Robert Youngson was a producer of short subjects, mostly newsreels, the way people were given current events before the invention of the 6 o'clock news on television. When he was let go because of the downsizing of the studios, he turned to his equally formidable collection of silent films, mostly comedy shorts, and started making compilations. While not the first to do it, he played the films at the correct speed, treating them with respect. They proved to be wildly popular, both as first run features and later on television.



A year or two ago, they finally got around to restoring one of Youngson's compilation, 'When Comedy Was King'. I had fond memories of seeing this as a child, so I bought it. Some of the shorts featured only exist in this compilation, the originals now dissolved. After Chaplin and Keaton, it ends the only way it could, with a complete showing of Laurel & Hardy's 'Big Business'. This classic silent, where the boys are selling Christmas trees door to door, ending in both the catastrophic destruction of their Model T and an entire bungalow, is a perfect comedy short, hilarious from first frame until the last. Nothing could possibly top it.
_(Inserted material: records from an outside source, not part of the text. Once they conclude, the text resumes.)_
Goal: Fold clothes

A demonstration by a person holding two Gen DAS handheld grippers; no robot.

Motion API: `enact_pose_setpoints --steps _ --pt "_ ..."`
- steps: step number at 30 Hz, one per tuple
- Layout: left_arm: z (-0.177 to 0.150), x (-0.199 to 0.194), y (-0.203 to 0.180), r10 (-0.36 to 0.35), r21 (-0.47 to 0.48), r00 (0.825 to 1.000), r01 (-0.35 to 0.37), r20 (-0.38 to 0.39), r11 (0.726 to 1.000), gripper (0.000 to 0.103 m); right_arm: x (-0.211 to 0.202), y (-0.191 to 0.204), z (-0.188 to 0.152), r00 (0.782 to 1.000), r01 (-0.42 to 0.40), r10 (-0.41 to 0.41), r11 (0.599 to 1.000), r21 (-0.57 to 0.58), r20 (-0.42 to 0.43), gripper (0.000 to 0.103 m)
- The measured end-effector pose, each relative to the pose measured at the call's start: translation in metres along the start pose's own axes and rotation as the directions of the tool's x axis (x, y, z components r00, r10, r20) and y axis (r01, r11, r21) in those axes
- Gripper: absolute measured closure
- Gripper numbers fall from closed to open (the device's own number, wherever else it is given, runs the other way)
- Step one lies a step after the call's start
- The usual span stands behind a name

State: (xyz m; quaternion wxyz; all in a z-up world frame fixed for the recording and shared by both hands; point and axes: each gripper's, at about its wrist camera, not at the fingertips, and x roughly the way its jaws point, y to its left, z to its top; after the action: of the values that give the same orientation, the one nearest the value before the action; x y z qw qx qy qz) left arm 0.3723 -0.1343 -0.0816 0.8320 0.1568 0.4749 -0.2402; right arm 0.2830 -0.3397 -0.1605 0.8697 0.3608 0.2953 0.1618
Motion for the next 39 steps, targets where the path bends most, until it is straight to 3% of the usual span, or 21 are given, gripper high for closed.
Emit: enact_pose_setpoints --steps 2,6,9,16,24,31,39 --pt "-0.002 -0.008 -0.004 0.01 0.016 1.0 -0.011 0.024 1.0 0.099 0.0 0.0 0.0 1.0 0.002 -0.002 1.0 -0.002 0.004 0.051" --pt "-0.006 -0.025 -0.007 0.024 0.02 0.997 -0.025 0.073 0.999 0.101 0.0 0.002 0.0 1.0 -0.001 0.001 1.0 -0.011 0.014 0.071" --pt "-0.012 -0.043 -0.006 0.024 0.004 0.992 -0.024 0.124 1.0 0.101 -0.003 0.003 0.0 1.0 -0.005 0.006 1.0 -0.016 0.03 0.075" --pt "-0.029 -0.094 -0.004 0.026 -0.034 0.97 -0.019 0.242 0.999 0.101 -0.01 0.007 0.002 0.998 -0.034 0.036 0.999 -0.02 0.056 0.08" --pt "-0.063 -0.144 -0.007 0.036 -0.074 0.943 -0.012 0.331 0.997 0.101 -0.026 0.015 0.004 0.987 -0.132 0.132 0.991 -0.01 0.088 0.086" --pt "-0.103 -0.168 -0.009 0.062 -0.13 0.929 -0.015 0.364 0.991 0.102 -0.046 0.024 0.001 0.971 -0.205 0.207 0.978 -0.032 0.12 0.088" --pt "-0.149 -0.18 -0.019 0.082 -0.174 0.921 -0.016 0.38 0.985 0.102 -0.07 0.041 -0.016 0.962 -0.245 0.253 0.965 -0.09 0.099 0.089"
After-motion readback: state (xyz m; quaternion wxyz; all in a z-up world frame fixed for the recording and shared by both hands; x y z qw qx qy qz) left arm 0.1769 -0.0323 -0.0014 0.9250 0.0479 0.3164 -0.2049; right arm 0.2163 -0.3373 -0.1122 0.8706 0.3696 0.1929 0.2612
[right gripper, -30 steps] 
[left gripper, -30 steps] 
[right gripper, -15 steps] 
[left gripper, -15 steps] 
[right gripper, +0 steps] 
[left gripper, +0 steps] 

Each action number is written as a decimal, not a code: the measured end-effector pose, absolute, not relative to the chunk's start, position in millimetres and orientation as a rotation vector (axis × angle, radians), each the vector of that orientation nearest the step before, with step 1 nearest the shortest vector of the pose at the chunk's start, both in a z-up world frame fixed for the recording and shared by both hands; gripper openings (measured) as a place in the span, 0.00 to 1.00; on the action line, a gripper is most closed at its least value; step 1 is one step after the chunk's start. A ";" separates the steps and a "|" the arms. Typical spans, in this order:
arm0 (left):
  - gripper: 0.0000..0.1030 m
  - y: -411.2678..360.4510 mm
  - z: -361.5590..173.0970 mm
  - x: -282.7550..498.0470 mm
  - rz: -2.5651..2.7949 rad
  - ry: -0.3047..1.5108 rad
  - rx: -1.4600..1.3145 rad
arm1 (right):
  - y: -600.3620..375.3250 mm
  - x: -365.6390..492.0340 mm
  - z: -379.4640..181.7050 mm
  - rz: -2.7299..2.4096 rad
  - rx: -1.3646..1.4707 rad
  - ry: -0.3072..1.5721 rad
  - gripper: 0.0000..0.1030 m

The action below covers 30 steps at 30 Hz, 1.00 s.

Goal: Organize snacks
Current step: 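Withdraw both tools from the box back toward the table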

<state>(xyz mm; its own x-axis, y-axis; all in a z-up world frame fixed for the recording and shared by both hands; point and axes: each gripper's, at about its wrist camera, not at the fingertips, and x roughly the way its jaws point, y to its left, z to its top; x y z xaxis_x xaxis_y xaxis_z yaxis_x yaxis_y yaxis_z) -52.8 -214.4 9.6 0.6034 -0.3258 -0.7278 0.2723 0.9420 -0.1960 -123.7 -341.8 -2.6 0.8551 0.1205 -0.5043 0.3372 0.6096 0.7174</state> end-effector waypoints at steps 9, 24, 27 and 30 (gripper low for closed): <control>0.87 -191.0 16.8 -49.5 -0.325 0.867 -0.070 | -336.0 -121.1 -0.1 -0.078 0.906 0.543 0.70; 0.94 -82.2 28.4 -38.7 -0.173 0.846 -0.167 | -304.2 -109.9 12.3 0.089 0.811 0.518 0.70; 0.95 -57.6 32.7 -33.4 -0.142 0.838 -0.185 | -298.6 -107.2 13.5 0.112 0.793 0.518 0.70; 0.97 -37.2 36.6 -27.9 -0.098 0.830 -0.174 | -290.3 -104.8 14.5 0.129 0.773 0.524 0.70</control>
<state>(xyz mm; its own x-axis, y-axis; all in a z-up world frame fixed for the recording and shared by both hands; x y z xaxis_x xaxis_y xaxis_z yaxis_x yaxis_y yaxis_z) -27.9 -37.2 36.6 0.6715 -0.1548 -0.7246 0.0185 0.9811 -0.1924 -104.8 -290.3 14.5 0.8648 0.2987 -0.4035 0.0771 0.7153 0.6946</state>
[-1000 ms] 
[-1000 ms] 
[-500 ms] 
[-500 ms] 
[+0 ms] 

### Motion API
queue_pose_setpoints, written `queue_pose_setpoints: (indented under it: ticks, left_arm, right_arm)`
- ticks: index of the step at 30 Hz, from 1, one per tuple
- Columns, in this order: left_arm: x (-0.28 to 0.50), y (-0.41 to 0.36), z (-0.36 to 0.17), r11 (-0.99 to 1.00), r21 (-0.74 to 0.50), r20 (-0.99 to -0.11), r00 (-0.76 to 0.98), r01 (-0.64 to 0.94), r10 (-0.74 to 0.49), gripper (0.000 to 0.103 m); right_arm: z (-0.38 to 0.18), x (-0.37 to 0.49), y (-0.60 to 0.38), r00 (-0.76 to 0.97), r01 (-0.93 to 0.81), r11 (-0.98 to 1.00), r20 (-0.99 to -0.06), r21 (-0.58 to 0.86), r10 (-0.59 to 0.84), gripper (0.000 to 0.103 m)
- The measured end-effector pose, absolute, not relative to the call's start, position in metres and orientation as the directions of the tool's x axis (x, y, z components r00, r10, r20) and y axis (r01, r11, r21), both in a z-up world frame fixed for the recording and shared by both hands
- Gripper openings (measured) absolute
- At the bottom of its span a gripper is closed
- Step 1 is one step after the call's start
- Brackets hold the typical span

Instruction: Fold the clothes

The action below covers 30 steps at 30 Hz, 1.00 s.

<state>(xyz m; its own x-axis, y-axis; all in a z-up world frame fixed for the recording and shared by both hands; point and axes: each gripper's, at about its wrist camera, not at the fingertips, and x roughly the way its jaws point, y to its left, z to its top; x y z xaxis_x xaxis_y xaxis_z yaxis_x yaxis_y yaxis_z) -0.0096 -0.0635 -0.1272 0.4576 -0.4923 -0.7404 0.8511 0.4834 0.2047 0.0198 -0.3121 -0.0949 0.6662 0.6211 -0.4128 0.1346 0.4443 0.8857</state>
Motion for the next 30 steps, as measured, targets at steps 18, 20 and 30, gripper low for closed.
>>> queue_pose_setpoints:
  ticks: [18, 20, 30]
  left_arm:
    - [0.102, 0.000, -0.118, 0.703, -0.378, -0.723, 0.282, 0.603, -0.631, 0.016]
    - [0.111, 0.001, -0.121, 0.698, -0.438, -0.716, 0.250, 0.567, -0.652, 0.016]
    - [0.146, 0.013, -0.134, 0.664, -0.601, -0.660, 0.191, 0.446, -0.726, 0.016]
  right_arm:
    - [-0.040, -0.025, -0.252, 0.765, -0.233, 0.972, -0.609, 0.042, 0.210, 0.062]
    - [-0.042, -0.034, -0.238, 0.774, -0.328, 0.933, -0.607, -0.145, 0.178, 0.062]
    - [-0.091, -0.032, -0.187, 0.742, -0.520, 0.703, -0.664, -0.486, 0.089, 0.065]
Strangely, when sound technology required that the action in their shorts be slowed down to capture audio, Laurel & Hardy's popularity exploded when all other silent stars faded. Not verbal comics, they still managed to deliver their lines to hilarious effect. The Roach Studio survived on their fortune, along with the Our Gang comedies. Laurel was eventually able to fight his way to Associate Producer status, thus ensuring a little more money. Hardy, alimony and gambling debts piling up, was one of the biggest stars in the world yet living hand-to-mouth.



After the glory days were done, the two had to go on the road to make a living. Stan was a recovering alcoholic with diabetes. Hardy was morbidly obese. They still packed the houses every night, especially in Europe, where television hadn't destroyed vaudeville. That's where the new film 'Stan & Ollie' comes in, compressing true things that happened on both the 1947 and 1953 tours into one narrative. It is a wonderfully gentle and emotional film about a friendship that becomes platonic love. I cannot recommend it highly enough.



Another film that we saw over Christmas was 'The Favorite'. Spoiler alert; disguised as a period English drama, it's really about a lesbian bottom learning how to be a lesbian top, complete with some pretty squeamish moments. Not terrible, but certainly not worthy of ten Oscar nominations.



The biopic of Laurel & Hardy, IMHO an infinitely finer film, didn't receive a single nomination. Like I said in the opening, in our new millennium, I worry about Stan and Ollie. Perhaps the world is not nice enough for two such gentle souls.